I run gridless, and have not had any difficulty whatsoever.

The miniature must a base equal to its "space". Movement is measured from the front of the base. Any area spell effect that has the base within "range" affects the character.
 

I agree with Green Slime. 1"=5 feet works fine. This is the actual size of the "standard" DnD grid, so any templates you may have sould work as well.
 

When I first changed over to v3.0, I bought a large (3'x4.5') white board that I used with older minis, at a scale of 10' per inch.

Haven't used it since that last game, but I keep seriously thinking about going to it for my new game, using new minis and the 5' per inch scaling. Considering how my regular host uses a battlemat that doesn't react well to dry erase and I own a ton of dry erase markers in different colors, it's becoming attractive. Besides, the freeform aspect really appeals to me.

For winding movement, cut bits of wire or string to the appropriate lengths. 20' movement = 4" string. 30' move = 6" string.

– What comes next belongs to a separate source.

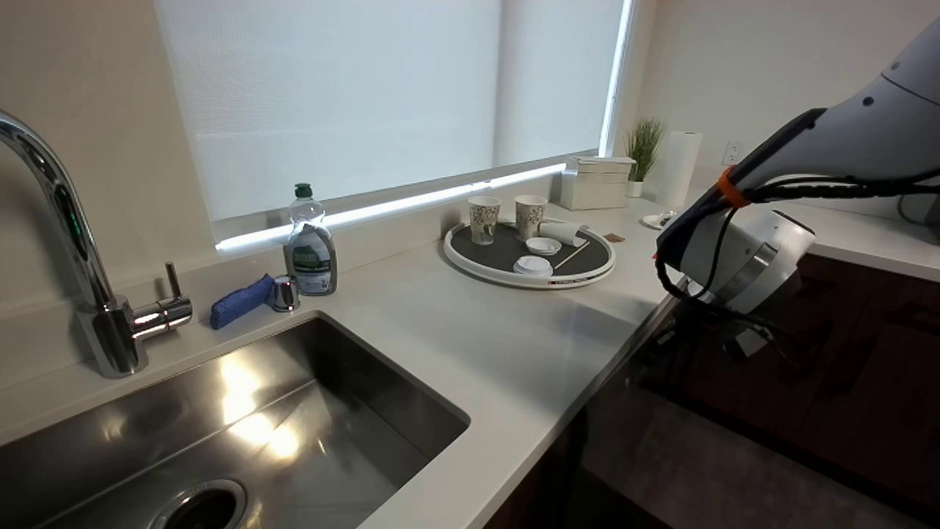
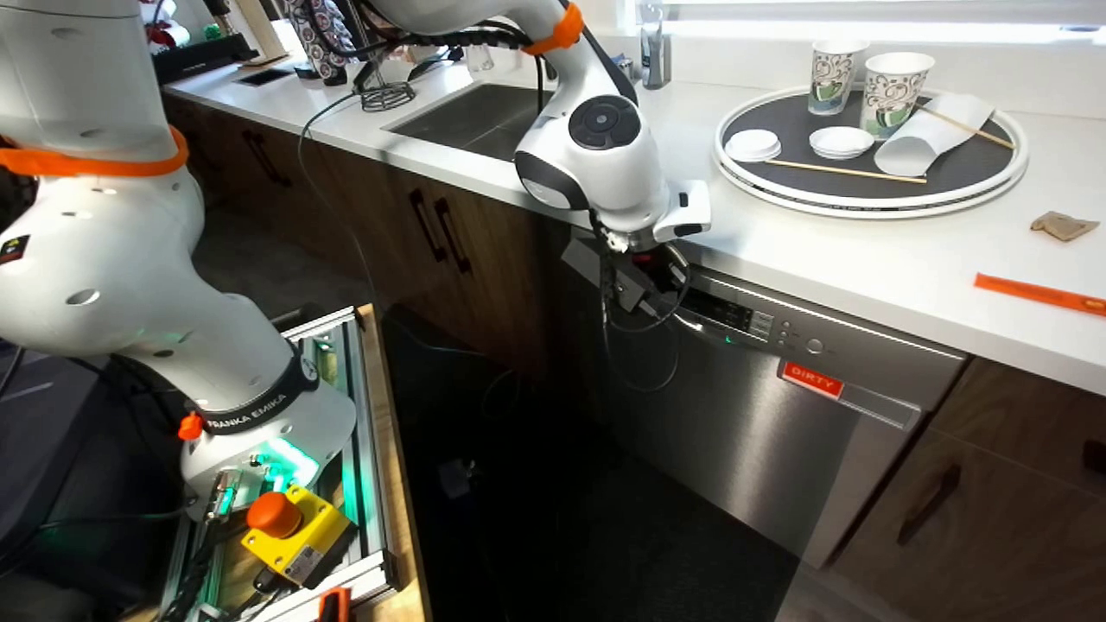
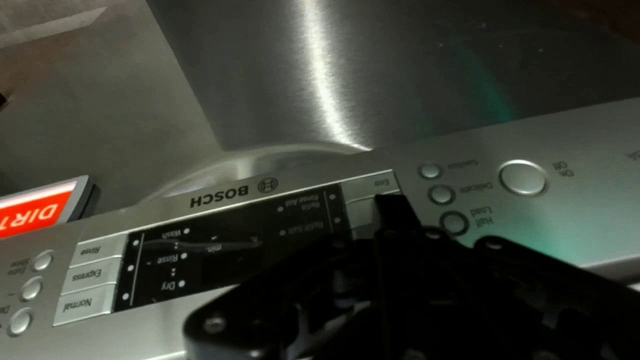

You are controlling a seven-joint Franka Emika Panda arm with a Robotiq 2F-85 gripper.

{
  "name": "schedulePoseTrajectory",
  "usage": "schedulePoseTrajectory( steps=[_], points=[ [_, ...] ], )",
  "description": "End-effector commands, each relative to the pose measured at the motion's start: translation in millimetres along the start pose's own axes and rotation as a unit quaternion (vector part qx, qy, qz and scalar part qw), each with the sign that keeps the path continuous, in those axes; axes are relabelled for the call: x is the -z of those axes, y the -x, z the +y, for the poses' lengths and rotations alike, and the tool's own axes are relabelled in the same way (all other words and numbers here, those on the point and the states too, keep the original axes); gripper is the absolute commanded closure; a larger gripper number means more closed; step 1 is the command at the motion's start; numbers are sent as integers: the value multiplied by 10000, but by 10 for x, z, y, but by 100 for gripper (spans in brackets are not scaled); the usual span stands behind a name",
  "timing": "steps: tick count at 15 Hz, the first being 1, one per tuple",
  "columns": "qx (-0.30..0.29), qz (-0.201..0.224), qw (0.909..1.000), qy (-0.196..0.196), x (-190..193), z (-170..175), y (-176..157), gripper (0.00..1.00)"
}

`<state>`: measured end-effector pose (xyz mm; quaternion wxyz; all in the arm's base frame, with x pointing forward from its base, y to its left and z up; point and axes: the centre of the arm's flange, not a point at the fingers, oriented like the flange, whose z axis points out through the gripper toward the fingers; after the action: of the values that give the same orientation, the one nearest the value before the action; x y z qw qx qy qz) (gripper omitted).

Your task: Press one of the buttons on the left side of the dishwasher

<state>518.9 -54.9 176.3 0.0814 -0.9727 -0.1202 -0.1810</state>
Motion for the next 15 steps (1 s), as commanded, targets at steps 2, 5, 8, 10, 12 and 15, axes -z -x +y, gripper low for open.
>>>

Lay it out where your character is moving, if not in a straight line. Or just guestimate, if you're fine with that.

8" paper plate = great fireball/etc template.
4" cardboard (bar type) drink coaster = good 10' radius template.

I don't allow 'exact' placement so as to touch as many figs as possible (mainly because I hate having players take so long to do it) AND I give "barely touched" opponents fairly good bonuses to their saves, and maybe even "they saved, so they were not affected", if I think that the player is being especially eggregious in the minutae of his spell placement. I started doing that because I had a guy who would insist on standing over the white board for the longest time, trying to 'place' his spells very precisely. Heck, for a time I insisted that he drop the template from at least 4" above the white board. But that got hard on the figs.